WHAT TO DO: From the listing below, extract every line in which the word "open" appears.

+ + +

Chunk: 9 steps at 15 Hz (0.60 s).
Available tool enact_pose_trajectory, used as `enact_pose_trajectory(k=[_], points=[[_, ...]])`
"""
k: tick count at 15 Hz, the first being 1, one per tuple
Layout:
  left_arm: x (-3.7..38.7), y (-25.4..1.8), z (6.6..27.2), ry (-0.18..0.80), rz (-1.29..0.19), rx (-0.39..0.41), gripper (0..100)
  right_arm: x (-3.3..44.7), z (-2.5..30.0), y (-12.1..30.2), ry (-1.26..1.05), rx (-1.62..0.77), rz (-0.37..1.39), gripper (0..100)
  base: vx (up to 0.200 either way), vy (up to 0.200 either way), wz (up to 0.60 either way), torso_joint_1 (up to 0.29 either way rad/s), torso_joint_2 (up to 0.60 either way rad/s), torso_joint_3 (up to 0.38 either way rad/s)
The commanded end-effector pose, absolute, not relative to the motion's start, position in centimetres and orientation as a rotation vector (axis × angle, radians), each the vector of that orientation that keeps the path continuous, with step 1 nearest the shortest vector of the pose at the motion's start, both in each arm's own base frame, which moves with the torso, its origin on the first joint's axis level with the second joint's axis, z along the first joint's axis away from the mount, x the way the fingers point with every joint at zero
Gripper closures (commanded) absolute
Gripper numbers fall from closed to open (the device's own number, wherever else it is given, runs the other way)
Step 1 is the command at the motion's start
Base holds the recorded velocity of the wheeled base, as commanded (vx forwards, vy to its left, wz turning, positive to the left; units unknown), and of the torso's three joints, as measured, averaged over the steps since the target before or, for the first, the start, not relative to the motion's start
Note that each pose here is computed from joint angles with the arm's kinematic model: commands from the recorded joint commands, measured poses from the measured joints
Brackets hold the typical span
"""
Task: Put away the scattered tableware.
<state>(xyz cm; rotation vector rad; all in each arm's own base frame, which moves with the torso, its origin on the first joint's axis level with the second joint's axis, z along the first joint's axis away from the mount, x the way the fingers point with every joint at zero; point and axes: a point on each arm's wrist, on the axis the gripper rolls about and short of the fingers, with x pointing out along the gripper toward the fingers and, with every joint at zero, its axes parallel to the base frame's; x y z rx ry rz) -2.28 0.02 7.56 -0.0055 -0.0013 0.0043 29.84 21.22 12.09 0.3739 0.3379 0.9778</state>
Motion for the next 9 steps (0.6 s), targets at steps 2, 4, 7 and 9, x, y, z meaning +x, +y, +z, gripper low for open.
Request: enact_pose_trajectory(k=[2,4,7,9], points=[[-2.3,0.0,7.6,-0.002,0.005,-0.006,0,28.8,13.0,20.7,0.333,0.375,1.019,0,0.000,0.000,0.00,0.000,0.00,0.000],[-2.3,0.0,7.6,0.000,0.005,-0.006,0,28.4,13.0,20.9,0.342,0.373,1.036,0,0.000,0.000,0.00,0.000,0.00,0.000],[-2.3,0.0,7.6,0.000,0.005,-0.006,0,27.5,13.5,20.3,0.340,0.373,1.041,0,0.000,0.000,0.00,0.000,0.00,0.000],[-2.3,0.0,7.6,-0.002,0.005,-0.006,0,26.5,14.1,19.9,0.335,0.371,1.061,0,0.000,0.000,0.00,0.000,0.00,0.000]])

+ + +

SOLUTION FOR THIS PROBLEM:
Gripper numbers fall from closed to open (the device's own number, wherever else it is given, runs the other way)
Motion for the next 9 steps (0.6 s), targets at steps 2, 4, 7 and 9, x, y, z meaning +x, +y, +z, gripper low for open.

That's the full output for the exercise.